Consequently, unless completely new and effective technics for removing the CO2 already in the atmosphere are developed, global warming as a result of CO2and other GHGs will continue for the foreseeable future. Yet for developing countries to achieve their aspirations to become middle-income countries, there will still be a need to burn fossil fuels, hence some level of GHGs’ emission is inevitable. The way out of this situation is to pursue low-carbon development pathways by increasing the ratio of energy that is generated from clean renewable sources. This requires support from richer countries through finance, technology and capacity building.
African countries join forces to address climate change mitigation
The UNFCCC requires countries to come up with mitigation targets in the form of Intended Nationally Determined Contributions (INDCs) towards the reduction of GHGs emission. As noted, Kenya’s target is a 30 per cent reduction of GHGs emissions by 2030.
The INDC notes: “Kenya seeks to undertake an ambitious mitigation contribution towards the 2015 Agreement.
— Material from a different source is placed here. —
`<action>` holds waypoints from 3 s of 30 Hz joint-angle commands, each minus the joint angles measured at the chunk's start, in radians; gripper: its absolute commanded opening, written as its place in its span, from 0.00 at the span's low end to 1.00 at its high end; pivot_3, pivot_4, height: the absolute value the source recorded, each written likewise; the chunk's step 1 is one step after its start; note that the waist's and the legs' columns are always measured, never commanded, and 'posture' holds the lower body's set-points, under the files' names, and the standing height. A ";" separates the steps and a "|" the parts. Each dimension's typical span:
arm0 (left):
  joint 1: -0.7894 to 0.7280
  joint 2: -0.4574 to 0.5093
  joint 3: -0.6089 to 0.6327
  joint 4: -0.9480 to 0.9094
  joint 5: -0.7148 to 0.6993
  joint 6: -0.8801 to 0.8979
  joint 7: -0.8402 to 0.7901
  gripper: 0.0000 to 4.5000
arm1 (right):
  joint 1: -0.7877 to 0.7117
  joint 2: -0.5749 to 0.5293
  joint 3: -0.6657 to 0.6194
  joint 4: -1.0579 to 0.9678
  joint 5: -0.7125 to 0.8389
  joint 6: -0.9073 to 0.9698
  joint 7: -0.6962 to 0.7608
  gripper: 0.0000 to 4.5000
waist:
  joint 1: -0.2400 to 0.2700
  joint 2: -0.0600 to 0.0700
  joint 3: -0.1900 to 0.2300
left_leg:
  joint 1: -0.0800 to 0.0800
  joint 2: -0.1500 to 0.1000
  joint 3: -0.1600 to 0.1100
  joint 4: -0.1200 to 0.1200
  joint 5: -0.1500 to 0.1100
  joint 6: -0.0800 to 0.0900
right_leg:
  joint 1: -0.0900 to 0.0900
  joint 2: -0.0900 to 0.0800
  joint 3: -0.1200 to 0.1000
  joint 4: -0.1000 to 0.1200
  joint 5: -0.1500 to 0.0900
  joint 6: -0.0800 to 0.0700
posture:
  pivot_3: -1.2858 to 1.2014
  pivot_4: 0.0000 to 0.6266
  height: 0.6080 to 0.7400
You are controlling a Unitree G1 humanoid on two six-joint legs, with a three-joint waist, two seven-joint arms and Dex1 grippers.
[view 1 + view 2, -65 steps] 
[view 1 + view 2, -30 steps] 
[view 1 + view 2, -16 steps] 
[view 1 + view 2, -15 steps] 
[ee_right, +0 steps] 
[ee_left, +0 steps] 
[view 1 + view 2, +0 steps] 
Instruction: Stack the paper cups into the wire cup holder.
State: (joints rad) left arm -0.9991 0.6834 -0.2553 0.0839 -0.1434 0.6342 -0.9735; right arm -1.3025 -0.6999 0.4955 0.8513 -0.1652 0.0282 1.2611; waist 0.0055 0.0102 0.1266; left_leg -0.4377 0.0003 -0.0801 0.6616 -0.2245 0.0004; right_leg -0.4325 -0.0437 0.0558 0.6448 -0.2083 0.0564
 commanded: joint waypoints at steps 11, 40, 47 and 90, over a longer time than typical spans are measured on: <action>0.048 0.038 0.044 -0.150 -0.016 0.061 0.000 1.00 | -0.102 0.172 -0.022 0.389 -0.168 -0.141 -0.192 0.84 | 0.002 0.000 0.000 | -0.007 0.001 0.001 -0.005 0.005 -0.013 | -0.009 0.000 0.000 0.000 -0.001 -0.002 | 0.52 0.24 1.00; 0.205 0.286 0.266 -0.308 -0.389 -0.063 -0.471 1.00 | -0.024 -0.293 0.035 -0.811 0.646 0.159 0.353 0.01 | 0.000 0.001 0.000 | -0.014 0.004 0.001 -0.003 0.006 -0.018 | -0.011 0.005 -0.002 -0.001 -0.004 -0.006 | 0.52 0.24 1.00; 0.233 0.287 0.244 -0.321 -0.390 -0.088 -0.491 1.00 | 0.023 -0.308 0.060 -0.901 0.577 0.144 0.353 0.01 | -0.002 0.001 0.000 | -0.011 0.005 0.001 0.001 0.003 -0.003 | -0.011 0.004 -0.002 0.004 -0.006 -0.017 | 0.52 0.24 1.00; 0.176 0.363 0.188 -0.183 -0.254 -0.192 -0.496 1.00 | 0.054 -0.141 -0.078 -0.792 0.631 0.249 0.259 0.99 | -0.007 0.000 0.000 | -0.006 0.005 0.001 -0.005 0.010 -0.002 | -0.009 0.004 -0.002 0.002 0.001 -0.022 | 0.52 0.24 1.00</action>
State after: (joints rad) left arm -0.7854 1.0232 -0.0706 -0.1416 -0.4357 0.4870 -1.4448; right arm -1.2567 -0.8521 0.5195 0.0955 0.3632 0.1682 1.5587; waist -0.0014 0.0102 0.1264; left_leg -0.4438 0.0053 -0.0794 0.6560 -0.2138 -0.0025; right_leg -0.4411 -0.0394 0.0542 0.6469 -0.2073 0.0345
Kenya, therefore, seeks to abate its GHG emissions by 30 per cent by 2030 relative to the business as usual scenario of 143 MtCO2eq; and in line with its sustainable development agenda. This is also subject to international support in the form of finance, investment, technology development and transfer, and capacity building.”
To achieve this Kenya will take measures which include: increasing the ratio of clean energy (geothermal, wind and solar) particularly for electricity generation; enhance energy efficiency at household and industrial levels; make progress towards achieving 10 percent green cover by planting trees; adopt low carbon and efficient transport systems; promote the adoption of Climate Smart Agriculture (CSA); and promote sustainable waste management.
The need for ongoing negotiation for mitigation and adaptation funding
According to its INDC, Kenya will require US$40 million for its adaptation and mitigation actions up to 2030. The bulk of these funds are expected to come from developed country parties that are signatories to the UNFCCC. In order to increase their voice during negotiations for support through financing mitigation and adaptation actions, African Countries usually come together to form a joint negotiation team.
The UNFCCC establishes a Financial Mechanism to provide adaptation and mitigation funding for developing country parties. At COP 17, it was agreed that a Green Climate Fund will be the operating entity of the Financing Mechanism established by the UNFCCC. Since developing country parties must submit applications for funding under this arrangement, negotiations focus on getting developed countries to contribute towards the GCF. Such contribution by individual countries is, however, voluntary hence the need for sustained negotiations.
Considering that the overall contribution of developing countries is insignificant – Kenya’s is only 0.1 per cent – the obligation to finance mitigation actions in the poorer countries lies with the developed countries. This is the so-called “polluter pays principle”. The challenge is in getting rich countries to actualise on promises during negotiations at CoP meetings.